Ce qui me pousse à lui parler du sien. Et du chagrin d’amour dont on pense l’un et l’autre qu’il est l’une des maladies les plus douloureuses qui soient. J’ose réveiller le souvenir de cet homme qui l’avait quittée pour une autre, provoquant chez elle une telle affliction qu’elle avait rangé au placard sa légendaire discrétion. A l’époque, loin de la juger, je m’étais au contraire réjoui de la voir exprimer publiquement la blessure aliénante et obsessionnelle que nous ressentons tous au sortir d’une relation toxique. « Ah ! le cri dans la forêt de la femme blessée, me lance-t-elle dans un rire. Le cri de la femme trahie, quelle tragédie ! Finalement pas si grave quand c’est par sa propre erreur. Il n’y a malheureusement pas que ceux qui en valent la peine qui provoquent de la souffrance et de la révolte en vous ! » Je ne peux qu’acquiescer, ayant jadis hurlé de douleur pour quelqu’un qui aujourd’hui me ferait bâiller.
Je ne pense pas qu’Isabelle s’aime. Mais elle se veut du bien.
« Parfois un homme s’invite parce qu’il rentre dans votre schéma bancal de trauma, dans une carence affective qui vous a dépersonnalisé. Et on se rend compte plus tard que celui qui trônait dans votre cerveau n’était que le reflet de l’amour qu’on n’avait pas assez pour soi ! Les deux seuls hommes que j’ai passionnément aimés sont les pères de mes deux fils. Votre chance à vous, Nicolas, c’est que de vos chagrins vous avez pu tirer des pièces et des films. Mes désespoirs profonds, je n’ai pas toujours été capable d’en faire quelque chose de créatif, qui soigne et qui sublime. Loin de là. Mais c’est ainsi. On se guérit petit à petit…Vous m’accorderez bien une petite résilience, devrait-on se réclamer à soi-même, l’être qu’il faut aimer. »

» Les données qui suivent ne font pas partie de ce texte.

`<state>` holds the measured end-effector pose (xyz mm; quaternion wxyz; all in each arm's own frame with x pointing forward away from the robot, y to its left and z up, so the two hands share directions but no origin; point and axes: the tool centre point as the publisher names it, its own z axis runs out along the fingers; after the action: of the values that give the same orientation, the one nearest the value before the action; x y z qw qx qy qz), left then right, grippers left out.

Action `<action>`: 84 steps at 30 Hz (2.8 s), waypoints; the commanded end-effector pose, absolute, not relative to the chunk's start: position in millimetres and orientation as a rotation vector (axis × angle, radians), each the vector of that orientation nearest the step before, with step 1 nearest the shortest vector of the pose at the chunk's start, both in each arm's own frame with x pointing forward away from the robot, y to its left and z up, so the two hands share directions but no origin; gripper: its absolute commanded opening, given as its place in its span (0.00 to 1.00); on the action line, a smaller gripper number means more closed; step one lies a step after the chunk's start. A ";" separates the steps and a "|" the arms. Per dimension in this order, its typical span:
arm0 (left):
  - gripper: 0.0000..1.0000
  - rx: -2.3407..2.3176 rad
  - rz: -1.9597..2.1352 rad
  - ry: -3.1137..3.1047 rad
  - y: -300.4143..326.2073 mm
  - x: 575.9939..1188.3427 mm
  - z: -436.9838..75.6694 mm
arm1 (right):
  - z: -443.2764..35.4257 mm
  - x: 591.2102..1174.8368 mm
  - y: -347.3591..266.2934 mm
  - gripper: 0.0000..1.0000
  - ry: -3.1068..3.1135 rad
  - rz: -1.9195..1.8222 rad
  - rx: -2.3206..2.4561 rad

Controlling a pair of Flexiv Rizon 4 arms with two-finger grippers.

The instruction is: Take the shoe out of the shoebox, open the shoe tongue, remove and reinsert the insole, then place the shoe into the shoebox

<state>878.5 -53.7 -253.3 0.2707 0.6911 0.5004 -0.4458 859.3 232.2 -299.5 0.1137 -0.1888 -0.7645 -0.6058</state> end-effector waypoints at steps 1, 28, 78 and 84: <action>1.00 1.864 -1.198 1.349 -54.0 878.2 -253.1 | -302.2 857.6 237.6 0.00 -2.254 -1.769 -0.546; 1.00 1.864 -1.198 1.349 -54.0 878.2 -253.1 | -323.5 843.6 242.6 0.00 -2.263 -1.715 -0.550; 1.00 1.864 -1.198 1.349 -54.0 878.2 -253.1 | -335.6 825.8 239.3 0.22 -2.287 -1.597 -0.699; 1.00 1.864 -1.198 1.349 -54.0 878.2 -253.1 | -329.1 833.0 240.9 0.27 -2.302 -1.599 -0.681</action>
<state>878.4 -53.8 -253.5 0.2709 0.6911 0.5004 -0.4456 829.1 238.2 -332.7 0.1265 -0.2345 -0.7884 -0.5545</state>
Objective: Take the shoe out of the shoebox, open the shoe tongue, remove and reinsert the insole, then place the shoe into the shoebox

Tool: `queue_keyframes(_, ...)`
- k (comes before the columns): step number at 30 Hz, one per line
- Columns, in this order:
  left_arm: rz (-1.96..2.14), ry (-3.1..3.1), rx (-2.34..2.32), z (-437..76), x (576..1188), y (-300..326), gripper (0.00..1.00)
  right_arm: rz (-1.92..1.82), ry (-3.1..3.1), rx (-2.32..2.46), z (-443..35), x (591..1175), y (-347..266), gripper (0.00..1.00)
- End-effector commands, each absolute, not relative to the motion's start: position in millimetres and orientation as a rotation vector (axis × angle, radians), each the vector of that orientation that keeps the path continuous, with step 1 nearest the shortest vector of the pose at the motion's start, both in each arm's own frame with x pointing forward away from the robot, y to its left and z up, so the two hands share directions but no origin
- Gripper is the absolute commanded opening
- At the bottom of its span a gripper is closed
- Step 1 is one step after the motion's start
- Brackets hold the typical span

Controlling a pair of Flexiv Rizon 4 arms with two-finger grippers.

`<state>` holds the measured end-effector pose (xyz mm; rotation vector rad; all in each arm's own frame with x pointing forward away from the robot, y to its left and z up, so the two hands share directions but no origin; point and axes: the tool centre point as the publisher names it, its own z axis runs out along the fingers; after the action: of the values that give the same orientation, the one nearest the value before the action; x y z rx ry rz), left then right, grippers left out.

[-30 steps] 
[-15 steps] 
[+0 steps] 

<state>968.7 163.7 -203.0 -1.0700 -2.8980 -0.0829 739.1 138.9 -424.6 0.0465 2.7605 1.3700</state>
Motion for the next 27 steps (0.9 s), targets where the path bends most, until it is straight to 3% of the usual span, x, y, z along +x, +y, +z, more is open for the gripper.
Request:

Je ne pense pas qu’Isabelle s’aime. Mais elle se veut du bien. Et, au passage, nous en procure. Comme Fanny Ardant qui ne cesse de nous surprendre, Adjani fait partie de ces femmes qui ont l’immense talent de nous rendre plus sensibles. La nuit tombe, on demande l’addition et on remet ce maudit masque. Il pleut sur Paris. Mon été meurtrier s’éloigne – comme Isabelle qui disparaît dans une ruelle. Aucun passant qu’elle croise ne saura que c’est elle. C’est désormais une femme tout ce qu’il y a de plus normal puisqu’il est devenu normal de se cacher. Jusqu’à nouvel ordre, plus personne ne viendra bousculer sa pudeur.